→ Problem to work on
Would you please transcribe, exactly as written, the lines of the entries below starting at the one that holds "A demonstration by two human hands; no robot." and ending at the one that holds "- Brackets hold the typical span", both included?

*** Opening Material for the task ***

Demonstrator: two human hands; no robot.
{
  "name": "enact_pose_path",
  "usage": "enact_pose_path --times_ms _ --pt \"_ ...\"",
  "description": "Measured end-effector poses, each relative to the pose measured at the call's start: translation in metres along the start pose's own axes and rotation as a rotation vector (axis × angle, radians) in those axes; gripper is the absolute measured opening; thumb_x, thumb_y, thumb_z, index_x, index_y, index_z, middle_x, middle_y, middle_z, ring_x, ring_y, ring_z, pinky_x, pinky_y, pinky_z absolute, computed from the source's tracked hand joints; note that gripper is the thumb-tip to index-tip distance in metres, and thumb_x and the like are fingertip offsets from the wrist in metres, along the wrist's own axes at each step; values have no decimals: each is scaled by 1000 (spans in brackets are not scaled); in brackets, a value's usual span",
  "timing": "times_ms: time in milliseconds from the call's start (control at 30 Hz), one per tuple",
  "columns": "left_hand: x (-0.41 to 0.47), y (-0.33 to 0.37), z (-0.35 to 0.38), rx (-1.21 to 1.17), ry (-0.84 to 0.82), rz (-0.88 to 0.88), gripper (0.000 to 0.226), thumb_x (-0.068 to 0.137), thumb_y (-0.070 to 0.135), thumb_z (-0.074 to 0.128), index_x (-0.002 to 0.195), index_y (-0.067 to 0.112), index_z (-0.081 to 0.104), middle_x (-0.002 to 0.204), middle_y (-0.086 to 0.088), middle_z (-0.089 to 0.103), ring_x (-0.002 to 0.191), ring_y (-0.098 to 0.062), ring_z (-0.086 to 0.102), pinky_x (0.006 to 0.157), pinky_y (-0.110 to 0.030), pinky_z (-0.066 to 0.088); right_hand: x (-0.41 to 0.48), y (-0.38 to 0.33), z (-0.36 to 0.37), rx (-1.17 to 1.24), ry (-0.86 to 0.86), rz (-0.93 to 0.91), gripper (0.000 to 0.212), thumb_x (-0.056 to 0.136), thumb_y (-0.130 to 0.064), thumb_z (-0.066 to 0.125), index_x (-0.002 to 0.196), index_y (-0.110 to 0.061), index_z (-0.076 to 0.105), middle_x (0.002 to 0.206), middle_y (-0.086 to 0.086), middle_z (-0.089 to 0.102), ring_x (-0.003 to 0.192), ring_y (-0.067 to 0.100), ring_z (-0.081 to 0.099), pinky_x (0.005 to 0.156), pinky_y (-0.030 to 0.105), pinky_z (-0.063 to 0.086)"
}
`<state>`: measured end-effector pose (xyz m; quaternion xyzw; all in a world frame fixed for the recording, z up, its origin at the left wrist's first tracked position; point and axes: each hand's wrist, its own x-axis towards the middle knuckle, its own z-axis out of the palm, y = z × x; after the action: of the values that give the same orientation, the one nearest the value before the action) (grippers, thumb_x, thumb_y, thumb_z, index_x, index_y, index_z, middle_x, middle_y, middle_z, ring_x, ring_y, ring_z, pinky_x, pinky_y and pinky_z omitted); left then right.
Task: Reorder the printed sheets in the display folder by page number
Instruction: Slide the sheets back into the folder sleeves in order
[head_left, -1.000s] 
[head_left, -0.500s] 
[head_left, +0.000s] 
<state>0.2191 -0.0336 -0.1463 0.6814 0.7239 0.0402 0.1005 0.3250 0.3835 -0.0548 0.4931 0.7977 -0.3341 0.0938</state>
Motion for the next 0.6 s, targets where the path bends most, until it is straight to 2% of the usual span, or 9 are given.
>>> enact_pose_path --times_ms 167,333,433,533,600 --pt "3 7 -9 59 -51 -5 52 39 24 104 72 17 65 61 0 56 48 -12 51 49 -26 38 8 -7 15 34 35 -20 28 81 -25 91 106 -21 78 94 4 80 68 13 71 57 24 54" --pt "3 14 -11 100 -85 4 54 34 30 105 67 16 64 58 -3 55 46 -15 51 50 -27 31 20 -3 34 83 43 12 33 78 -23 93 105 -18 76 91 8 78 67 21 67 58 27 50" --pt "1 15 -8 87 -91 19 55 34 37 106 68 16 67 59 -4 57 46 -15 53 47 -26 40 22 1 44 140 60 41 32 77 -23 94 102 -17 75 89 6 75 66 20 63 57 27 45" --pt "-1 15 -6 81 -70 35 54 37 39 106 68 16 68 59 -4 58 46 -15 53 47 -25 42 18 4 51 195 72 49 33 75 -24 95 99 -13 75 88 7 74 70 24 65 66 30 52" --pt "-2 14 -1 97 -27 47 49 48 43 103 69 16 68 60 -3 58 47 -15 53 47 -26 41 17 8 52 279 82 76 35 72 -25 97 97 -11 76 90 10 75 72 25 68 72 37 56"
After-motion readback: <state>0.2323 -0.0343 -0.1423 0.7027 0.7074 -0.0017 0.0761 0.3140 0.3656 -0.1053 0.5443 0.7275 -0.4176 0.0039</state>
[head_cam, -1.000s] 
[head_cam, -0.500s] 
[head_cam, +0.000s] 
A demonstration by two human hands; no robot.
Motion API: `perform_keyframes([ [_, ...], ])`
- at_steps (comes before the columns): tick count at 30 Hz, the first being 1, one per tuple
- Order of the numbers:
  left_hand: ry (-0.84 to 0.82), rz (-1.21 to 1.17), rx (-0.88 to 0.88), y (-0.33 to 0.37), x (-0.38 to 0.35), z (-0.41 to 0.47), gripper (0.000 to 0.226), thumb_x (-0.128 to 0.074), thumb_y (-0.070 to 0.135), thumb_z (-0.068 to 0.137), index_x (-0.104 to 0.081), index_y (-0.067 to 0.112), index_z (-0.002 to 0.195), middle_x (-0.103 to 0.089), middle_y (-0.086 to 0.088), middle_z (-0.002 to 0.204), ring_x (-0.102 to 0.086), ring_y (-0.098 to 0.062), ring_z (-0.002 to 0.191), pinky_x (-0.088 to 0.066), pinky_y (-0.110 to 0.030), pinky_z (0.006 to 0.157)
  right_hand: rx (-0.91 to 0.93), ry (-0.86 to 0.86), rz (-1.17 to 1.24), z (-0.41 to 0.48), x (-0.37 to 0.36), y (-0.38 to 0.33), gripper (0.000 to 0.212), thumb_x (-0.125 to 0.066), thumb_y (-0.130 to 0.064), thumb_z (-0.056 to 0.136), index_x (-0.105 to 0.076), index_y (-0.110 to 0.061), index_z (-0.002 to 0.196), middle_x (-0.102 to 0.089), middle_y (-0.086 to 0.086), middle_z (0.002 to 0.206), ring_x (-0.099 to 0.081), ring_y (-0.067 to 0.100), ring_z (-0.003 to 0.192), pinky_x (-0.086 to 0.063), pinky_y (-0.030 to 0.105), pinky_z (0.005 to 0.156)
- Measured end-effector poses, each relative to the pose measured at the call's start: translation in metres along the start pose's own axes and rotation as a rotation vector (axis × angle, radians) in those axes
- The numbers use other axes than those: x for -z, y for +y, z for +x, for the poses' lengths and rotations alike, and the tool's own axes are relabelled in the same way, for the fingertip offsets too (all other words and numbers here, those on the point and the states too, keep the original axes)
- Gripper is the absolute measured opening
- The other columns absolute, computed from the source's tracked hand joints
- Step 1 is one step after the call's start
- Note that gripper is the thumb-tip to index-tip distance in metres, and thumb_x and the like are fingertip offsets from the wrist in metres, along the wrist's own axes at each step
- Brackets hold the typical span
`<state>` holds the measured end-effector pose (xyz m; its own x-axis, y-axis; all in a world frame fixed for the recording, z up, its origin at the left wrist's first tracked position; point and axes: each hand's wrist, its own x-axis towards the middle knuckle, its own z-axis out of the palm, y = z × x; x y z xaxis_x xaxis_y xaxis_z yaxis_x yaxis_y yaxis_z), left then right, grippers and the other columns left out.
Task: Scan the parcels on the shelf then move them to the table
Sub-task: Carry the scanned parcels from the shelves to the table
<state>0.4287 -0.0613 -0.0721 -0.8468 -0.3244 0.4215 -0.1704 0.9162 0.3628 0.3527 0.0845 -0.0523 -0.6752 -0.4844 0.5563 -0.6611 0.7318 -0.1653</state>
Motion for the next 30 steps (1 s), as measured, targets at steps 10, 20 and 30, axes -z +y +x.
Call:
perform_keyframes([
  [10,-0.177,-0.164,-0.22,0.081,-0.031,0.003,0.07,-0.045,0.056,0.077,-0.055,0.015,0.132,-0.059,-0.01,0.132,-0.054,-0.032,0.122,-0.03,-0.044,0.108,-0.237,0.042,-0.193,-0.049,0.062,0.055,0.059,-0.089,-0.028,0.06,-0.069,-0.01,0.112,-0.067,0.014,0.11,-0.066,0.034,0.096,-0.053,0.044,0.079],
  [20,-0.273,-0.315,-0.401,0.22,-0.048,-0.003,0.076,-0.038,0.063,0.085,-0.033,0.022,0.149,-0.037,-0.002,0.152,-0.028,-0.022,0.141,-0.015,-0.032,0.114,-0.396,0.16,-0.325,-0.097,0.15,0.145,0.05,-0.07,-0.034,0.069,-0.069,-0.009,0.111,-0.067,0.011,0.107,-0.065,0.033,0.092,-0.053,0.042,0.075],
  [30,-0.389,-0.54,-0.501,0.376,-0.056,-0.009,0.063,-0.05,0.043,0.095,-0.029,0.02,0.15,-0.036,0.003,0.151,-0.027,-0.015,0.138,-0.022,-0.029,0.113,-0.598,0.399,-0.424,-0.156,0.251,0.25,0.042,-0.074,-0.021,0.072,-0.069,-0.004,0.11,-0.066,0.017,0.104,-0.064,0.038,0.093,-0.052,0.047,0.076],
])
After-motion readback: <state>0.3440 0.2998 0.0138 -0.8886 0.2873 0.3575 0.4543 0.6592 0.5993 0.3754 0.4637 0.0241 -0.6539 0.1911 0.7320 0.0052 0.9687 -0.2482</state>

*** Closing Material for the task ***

→ Exercise result
A demonstration by two human hands; no robot.
Motion API: `perform_keyframes([ [_, ...], ])`
- at_steps (comes before the columns): tick count at 30 Hz, the first being 1, one per tuple
- Order of the numbers:
  left_hand: ry (-0.84 to 0.82), rz (-1.21 to 1.17), rx (-0.88 to 0.88), y (-0.33 to 0.37), x (-0.38 to 0.35), z (-0.41 to 0.47), gripper (0.000 to 0.226), thumb_x (-0.128 to 0.074), thumb_y (-0.070 to 0.135), thumb_z (-0.068 to 0.137), index_x (-0.104 to 0.081), index_y (-0.067 to 0.112), index_z (-0.002 to 0.195), middle_x (-0.103 to 0.089), middle_y (-0.086 to 0.088), middle_z (-0.002 to 0.204), ring_x (-0.102 to 0.086), ring_y (-0.098 to 0.062), ring_z (-0.002 to 0.191), pinky_x (-0.088 to 0.066), pinky_y (-0.110 to 0.030), pinky_z (0.006 to 0.157)
  right_hand: rx (-0.91 to 0.93), ry (-0.86 to 0.86), rz (-1.17 to 1.24), z (-0.41 to 0.48), x (-0.37 to 0.36), y (-0.38 to 0.33), gripper (0.000 to 0.212), thumb_x (-0.125 to 0.066), thumb_y (-0.130 to 0.064), thumb_z (-0.056 to 0.136), index_x (-0.105 to 0.076), index_y (-0.110 to 0.061), index_z (-0.002 to 0.196), middle_x (-0.102 to 0.089), middle_y (-0.086 to 0.086), middle_z (0.002 to 0.206), ring_x (-0.099 to 0.081), ring_y (-0.067 to 0.100), ring_z (-0.003 to 0.192), pinky_x (-0.086 to 0.063), pinky_y (-0.030 to 0.105), pinky_z (0.005 to 0.156)
- Measured end-effector poses, each relative to the pose measured at the call's start: translation in metres along the start pose's own axes and rotation as a rotation vector (axis × angle, radians) in those axes
- The numbers use other axes than those: x for -z, y for +y, z for +x, for the poses' lengths and rotations alike, and the tool's own axes are relabelled in the same way, for the fingertip offsets too (all other words and numbers here, those on the point and the states too, keep the original axes)
- Gripper is the absolute measured opening
- The other columns absolute, computed from the source's tracked hand joints
- Step 1 is one step after the call's start
- Note that gripper is the thumb-tip to index-tip distance in metres, and thumb_x and the like are fingertip offsets from the wrist in metres, along the wrist's own axes at each step
- Brackets hold the typical span

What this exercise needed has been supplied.